**THE TASK:** Find the word "boundary" in the listing, and copy out each line where it turns up.

**RECORDS PROVIDED:**
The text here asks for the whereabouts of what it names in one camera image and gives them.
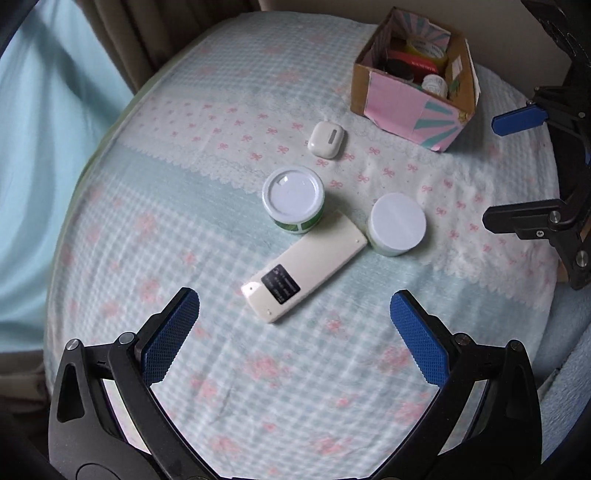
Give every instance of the white jar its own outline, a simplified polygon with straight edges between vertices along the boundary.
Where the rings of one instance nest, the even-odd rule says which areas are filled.
[[[423,90],[434,93],[442,98],[447,98],[447,82],[445,78],[439,75],[435,75],[434,73],[427,75],[423,79],[421,87]]]
[[[374,250],[385,257],[396,257],[416,247],[426,230],[423,209],[402,193],[382,196],[369,214],[368,239]]]
[[[265,180],[262,202],[273,221],[289,233],[306,233],[322,216],[324,185],[300,165],[278,168]]]

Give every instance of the light blue curtain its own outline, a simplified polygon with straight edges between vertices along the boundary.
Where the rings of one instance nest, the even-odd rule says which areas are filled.
[[[0,59],[0,352],[41,348],[70,197],[131,98],[73,0],[41,0]]]

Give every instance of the cardboard box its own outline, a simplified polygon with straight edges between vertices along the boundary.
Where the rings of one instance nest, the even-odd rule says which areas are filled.
[[[448,99],[376,68],[388,50],[403,49],[406,39],[413,36],[425,38],[446,52]],[[474,115],[479,96],[478,78],[464,35],[397,8],[378,26],[353,66],[351,111],[433,151],[449,147]]]

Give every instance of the screw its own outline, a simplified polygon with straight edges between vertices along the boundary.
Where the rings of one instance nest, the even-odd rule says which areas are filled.
[[[548,218],[550,218],[550,222],[557,224],[560,221],[560,212],[552,210]]]
[[[454,335],[453,339],[456,341],[458,345],[467,345],[472,340],[465,333],[457,333]]]
[[[519,340],[512,340],[509,342],[509,345],[511,345],[511,348],[516,352],[523,351],[523,343],[521,343]]]
[[[80,341],[77,338],[74,338],[66,343],[66,350],[76,350],[78,345],[80,345]]]
[[[119,335],[119,343],[121,345],[127,345],[134,341],[135,335],[131,332],[125,332]]]
[[[589,264],[589,254],[585,250],[578,251],[576,261],[578,266],[585,268]]]

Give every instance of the yellow tape roll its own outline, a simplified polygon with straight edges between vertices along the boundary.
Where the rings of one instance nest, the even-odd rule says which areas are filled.
[[[447,65],[447,55],[434,43],[419,37],[409,37],[405,50],[411,55],[417,55],[424,59],[431,60],[437,67],[439,73],[442,73],[443,70],[445,70]]]

**SOLUTION TO THE PROBLEM:**
Give every instance of the white jar its own outline, a simplified polygon with straight edges between vertices along the boundary.
Give every instance of the light blue curtain its own outline, a simplified polygon with straight edges between vertices along the boundary.
Give every instance of the cardboard box its own outline, a simplified polygon with straight edges between vertices along the boundary.
Give every instance of the screw its own outline, a simplified polygon with straight edges between vertices along the boundary.
Give every instance of the yellow tape roll its own outline, a simplified polygon with straight edges between vertices along the boundary.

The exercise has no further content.